The incidence of local recurrence has been reported to be 15% to 37% in a large series of children presenting with IMT of mesentery and retroperitoneum; furthermore, infrequent distant metastases also have been suggested to occur. 4 Predictors of a potentially malignant behavior include cellular atypia, ganglion-like cells, necrosis, nucleolar prominence, atypical or increased mitotic figures, expression of p53, and DNA aneuploidy. However, a unique and consistent chromosomal abnormality has not been identified.7,8 Nonetheless, none of the 13 appendicular IMT reported cases had an aggressive behavior. They are summarized and detailed in Table 1.
Reported appendiceal inflammatory myofibroblastic tumors.
Abbreviations: ALK, anaplastic lymphoma kinase; CT, computed tomography; IHC, immunohistochemistry; NA, not available; RLQ, right lower quadrant; US, ultrasonography.
Conclusions
This study constitutes the 14th confirmed case report of an appendicular IMT. It is important to include IMT in differential diagnoses of appendicular masses to avoid excessive resections; however, appendectomy should be sufficient for this relatively indolent lesion.
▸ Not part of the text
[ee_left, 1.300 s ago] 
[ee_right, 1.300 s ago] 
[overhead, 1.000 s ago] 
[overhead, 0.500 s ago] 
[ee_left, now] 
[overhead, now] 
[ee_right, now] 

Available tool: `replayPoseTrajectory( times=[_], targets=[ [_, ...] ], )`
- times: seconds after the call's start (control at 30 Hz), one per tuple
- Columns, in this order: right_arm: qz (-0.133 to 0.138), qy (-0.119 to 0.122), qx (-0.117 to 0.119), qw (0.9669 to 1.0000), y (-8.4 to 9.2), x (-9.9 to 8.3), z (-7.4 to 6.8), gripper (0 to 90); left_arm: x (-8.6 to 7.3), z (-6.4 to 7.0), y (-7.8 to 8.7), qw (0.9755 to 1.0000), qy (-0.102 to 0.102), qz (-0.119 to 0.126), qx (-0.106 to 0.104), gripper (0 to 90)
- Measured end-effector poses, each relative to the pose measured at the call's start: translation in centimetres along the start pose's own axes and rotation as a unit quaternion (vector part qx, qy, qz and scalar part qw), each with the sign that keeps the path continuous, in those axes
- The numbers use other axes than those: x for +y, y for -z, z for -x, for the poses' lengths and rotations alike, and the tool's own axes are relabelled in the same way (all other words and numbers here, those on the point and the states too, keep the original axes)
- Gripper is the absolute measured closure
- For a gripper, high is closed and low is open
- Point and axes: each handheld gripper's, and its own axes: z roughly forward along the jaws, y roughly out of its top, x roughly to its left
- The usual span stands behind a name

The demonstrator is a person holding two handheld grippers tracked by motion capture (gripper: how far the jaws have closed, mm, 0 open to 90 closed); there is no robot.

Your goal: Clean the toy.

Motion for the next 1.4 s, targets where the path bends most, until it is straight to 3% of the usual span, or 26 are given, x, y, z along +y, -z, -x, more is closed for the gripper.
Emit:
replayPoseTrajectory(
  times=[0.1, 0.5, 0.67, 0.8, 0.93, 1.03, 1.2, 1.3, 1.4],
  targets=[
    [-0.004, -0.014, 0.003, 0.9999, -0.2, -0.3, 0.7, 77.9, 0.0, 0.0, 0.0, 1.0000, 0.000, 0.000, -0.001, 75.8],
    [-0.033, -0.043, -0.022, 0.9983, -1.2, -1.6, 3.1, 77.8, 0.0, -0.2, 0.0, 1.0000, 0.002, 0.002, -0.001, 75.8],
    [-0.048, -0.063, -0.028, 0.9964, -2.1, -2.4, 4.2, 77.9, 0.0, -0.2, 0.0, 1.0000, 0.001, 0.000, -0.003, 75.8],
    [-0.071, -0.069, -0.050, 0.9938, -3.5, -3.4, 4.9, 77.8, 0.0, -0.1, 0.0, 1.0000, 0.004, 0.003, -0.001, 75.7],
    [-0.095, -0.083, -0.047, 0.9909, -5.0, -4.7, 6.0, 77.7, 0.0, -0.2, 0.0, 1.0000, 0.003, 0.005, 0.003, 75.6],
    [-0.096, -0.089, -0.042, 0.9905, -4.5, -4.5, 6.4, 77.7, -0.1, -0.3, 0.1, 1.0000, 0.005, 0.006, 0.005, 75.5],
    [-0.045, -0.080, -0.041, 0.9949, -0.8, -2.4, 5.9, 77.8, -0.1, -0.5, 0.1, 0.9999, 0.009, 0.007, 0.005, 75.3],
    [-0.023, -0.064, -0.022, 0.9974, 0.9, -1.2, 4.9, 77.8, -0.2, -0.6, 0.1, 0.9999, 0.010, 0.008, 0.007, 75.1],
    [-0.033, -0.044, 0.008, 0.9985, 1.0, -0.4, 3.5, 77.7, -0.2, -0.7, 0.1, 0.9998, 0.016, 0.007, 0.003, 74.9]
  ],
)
Although IMT is a benign tumor, which rarely presents malignant behavior, long-term clinical and radiological follow-up is recommended due to the lack of scientific data of this particular tumor at this specific anatomical site.
Footnotes
Author Contributions
MGU: Conceptualization, data curation, writing original draft
ARD: Data curation, formal analysis, investigation
SEK: Project administration, supervision
RGR: Supervision and editing
GG: Validation, Writing-review & editing.
Declaration of conflicting interests:
The author(s) declared no potential conflicts of interest with respect to the research, authorship, and/or publication of this article.
Funding:
The author(s) received no financial support for the research, authorship, and/or publication of this article.
Ethical approval
All procedures performed in studies involving human participants were in accordance with the ethical standards of Tecnologico de Monterrey ethics committee and institutional review board number 122 and have therefore been performed in accordance with the ethical standards laid down in the 1964 Declaration of Helsinki and its later amendments.
Informed Consent
Written informed consent was obtained from the patient for publication of this case report and accompanying images. A copy of the written consent is available for review by the Editor-in-Chief of this journal on request.